On the convergence order of the Euler scheme for scalar SDEs with Hölder-type diffusion coefficients
Annalena Mickel, Andreas Neuenkirch
TL;DR
This paper addresses the strong convergence of the Euler scheme for scalar SDEs with Hölder-type diffusion coefficients, where $dX_t=a(t,X_t)dt+c(t,X_t)dW_t$ and $c(t,X_t)=\sigma(t,X_t)^{\mathfrak{g}}$ with $\mathfrak{g}\in[1/2,1)$. It introduces a criterion linking the Euler error to an inverse moment condition $\int_0^T \mathbb{E}[\sigma(s,X_s)^{2(\mathfrak{g}+\mathfrak{s}-1)}] ds<\infty$, for some $\mathfrak{s}\in[0,1-\mathfrak{g}]$, and proves that the strong convergence rate is any $\lambda<1/2-\mathfrak{s}$. The framework unifies known results for CIR, CKLS, and Wright-Fisher-type SDEs, recovering classical orders in limiting cases and providing explicit rates in terms of inverse moments and boundary behavior. The results are achieved via a thorough analysis combining a time-continuous Euler approximation, Tanaka–Meyer calculus, a deterministic time change, and moment bounds, culminating in a sharp, model-agnostic convergence criterion with practical verification through Feller tests and inverse-moment bounds.
Abstract
We study the Euler scheme for scalar non-autonomous stochastic differential equations, whose diffusion coefficient is not globally Lipschitz but a fractional power of a globally Lipschitz function.
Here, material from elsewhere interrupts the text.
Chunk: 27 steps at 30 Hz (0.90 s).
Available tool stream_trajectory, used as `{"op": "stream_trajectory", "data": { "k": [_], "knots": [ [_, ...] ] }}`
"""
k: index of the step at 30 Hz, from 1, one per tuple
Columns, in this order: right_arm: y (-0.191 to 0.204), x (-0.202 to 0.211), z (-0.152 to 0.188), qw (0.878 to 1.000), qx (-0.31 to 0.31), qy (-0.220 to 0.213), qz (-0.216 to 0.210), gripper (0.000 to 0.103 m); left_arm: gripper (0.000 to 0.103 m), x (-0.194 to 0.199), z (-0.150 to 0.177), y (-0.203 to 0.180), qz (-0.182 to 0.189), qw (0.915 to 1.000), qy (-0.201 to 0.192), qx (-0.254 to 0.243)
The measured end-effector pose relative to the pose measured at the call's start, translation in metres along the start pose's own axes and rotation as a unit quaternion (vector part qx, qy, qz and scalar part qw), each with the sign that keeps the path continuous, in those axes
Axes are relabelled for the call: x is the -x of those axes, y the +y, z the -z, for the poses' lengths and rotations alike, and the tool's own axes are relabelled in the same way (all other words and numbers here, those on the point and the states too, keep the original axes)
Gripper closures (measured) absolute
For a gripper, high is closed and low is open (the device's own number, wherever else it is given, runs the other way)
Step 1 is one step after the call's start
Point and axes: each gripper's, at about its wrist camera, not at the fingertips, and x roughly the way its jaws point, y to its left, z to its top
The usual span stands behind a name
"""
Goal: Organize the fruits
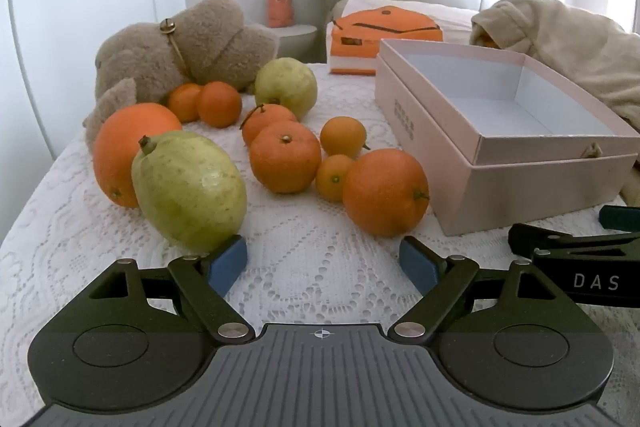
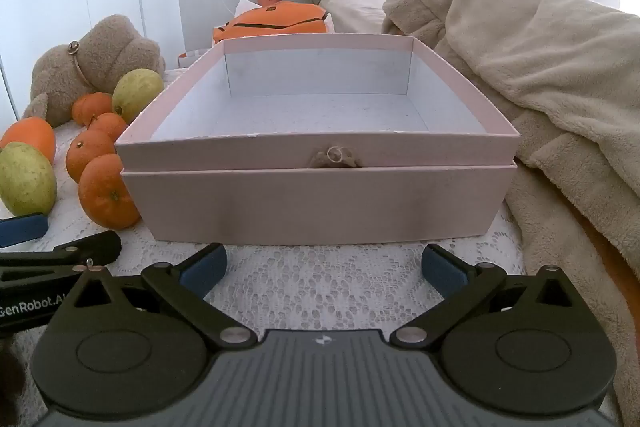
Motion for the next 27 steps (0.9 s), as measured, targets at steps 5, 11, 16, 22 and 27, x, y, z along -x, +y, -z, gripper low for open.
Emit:
{"op": "stream_trajectory", "data": {
  "k": [5, 11, 16, 22, 27],
  "knots": [
    [-0.0002, -0.0001, 0.0001, 1.0, -0.001, 0.0, -0.001, 0.0, 0.014, 0.0004, -0.0002, -0.0026, 0.0, 1.0, 0.0, 0.0],
    [-0.0002, -0.0002, 0.0002, 1.0, -0.001, 0.0, -0.001, 0.0, 0.014, 0.0003, -0.0005, -0.0023, 0.004, 1.0, 0.001, 0.005],
    [-0.0003, -0.0002, 0.0003, 1.0, -0.001, 0.0, 0.0, 0.0, 0.014, 0.0002, -0.0005, -0.0018, 0.004, 1.0, 0.001, 0.005],
    [-0.0004, -0.0002, 0.0005, 1.0, -0.001, 0.0, -0.001, 0.0, 0.014, 0.0001, -0.0004, -0.0013, 0.004, 1.0, 0.001, 0.005],
    [-0.0005, -0.0001, 0.0008, 1.0, -0.001, 0.0, -0.001, 0.0, 0.014, 0.0001, -0.0004, -0.0013, 0.004, 1.0, 0.001, 0.005]
  ]
}}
We analyse the strong error and establish a criterion, which relates the convergence order of the Euler scheme to an inverse moment condition for the diffusion coefficient. Our result in particular applies to Cox-Ingersoll-Ross-, Chan-Karolyi-Longstaff-Sanders- or Wright-Fisher-type stochastic differential equations and thus provides a unifying framework.